▶ [THE PROBLEM]
Transcribe the data verbatim and drop its images.

▶ [INFORMATION PROVIDED]
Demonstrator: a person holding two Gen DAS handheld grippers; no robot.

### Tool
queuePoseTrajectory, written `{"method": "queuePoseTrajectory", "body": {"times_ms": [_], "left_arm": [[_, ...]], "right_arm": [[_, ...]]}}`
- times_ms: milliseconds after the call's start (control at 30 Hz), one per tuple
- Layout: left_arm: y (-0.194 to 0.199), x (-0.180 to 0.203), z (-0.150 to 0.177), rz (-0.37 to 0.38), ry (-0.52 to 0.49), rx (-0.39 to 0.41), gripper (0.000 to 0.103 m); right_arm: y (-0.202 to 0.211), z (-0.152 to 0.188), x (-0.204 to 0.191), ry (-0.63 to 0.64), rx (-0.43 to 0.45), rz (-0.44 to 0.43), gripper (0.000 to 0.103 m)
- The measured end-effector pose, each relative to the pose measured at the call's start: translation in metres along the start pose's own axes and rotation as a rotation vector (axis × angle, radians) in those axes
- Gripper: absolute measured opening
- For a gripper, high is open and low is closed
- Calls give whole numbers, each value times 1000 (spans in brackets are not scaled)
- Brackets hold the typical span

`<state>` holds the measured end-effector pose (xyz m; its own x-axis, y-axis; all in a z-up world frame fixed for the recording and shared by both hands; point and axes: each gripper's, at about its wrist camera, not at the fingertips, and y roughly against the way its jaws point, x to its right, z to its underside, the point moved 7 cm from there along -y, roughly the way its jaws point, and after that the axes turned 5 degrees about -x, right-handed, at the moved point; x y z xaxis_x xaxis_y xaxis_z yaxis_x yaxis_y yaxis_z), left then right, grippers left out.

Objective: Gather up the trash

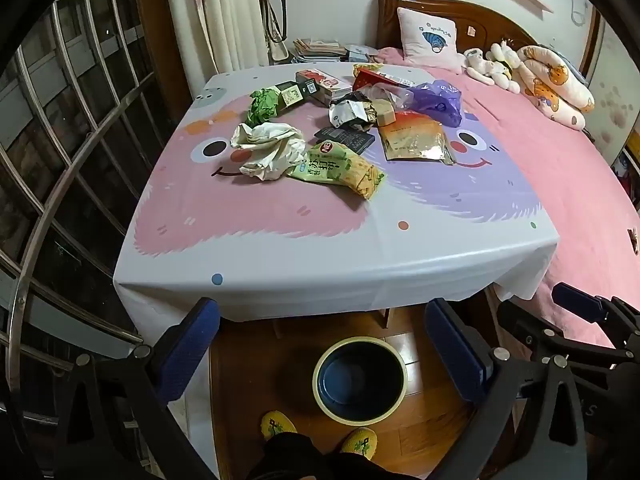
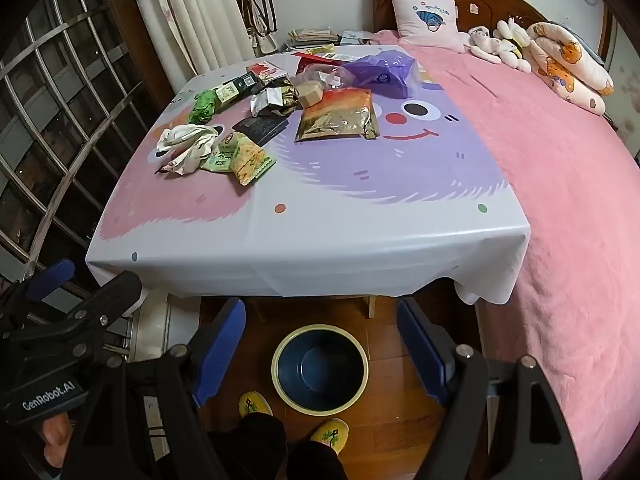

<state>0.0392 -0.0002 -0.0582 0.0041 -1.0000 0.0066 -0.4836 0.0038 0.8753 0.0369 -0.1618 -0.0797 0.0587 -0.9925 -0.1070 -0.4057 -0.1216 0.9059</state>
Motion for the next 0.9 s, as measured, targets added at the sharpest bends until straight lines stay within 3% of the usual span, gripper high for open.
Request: {"method": "queuePoseTrajectory", "body": {"times_ms": [900], "left_arm": [[10,-5,-2,-2,22,24,102]], "right_arm": [[4,-4,-3,8,19,-31,79]]}}
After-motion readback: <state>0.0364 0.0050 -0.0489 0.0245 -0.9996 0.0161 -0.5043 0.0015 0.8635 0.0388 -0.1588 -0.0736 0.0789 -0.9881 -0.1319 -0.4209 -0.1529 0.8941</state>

▶ [ANSWER BELOW]
Demonstrator: a person holding two Gen DAS handheld grippers; no robot.

### Tool
queuePoseTrajectory, written `{"method": "queuePoseTrajectory", "body": {"times_ms": [_], "left_arm": [[_, ...]], "right_arm": [[_, ...]]}}`
- times_ms: milliseconds after the call's start (control at 30 Hz), one per tuple
- Layout: left_arm: y (-0.194 to 0.199), x (-0.180 to 0.203), z (-0.150 to 0.177), rz (-0.37 to 0.38), ry (-0.52 to 0.49), rx (-0.39 to 0.41), gripper (0.000 to 0.103 m); right_arm: y (-0.202 to 0.211), z (-0.152 to 0.188), x (-0.204 to 0.191), ry (-0.63 to 0.64), rx (-0.43 to 0.45), rz (-0.44 to 0.43), gripper (0.000 to 0.103 m)
- The measured end-effector pose, each relative to the pose measured at the call's start: translation in metres along the start pose's own axes and rotation as a rotation vector (axis × angle, radians) in those axes
- Gripper: absolute measured opening
- For a gripper, high is open and low is closed
- Calls give whole numbers, each value times 1000 (spans in brackets are not scaled)
- Brackets hold the typical span

`<state>` holds the measured end-effector pose (xyz m; its own x-axis, y-axis; all in a z-up world frame fixed for the recording and shared by both hands; point and axes: each gripper's, at about its wrist camera, not at the fingertips, and y roughly against the way its jaws point, x to its right, z to its underside, the point moved 7 cm from there along -y, roughly the way its jaws point, and after that the axes turned 5 degrees about -x, right-handed, at the moved point; x y z xaxis_x xaxis_y xaxis_z yaxis_x yaxis_y yaxis_z), left then right, grippers left out.

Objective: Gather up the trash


<state>0.0392 -0.0002 -0.0582 0.0041 -1.0000 0.0066 -0.4836 0.0038 0.8753 0.0369 -0.1618 -0.0797 0.0587 -0.9925 -0.1070 -0.4057 -0.1216 0.9059</state>
Motion for the next 0.9 s, as measured, targets added at the sharpest bends until straight lines stay within 3% of the usual span, gripper high for open.
Request: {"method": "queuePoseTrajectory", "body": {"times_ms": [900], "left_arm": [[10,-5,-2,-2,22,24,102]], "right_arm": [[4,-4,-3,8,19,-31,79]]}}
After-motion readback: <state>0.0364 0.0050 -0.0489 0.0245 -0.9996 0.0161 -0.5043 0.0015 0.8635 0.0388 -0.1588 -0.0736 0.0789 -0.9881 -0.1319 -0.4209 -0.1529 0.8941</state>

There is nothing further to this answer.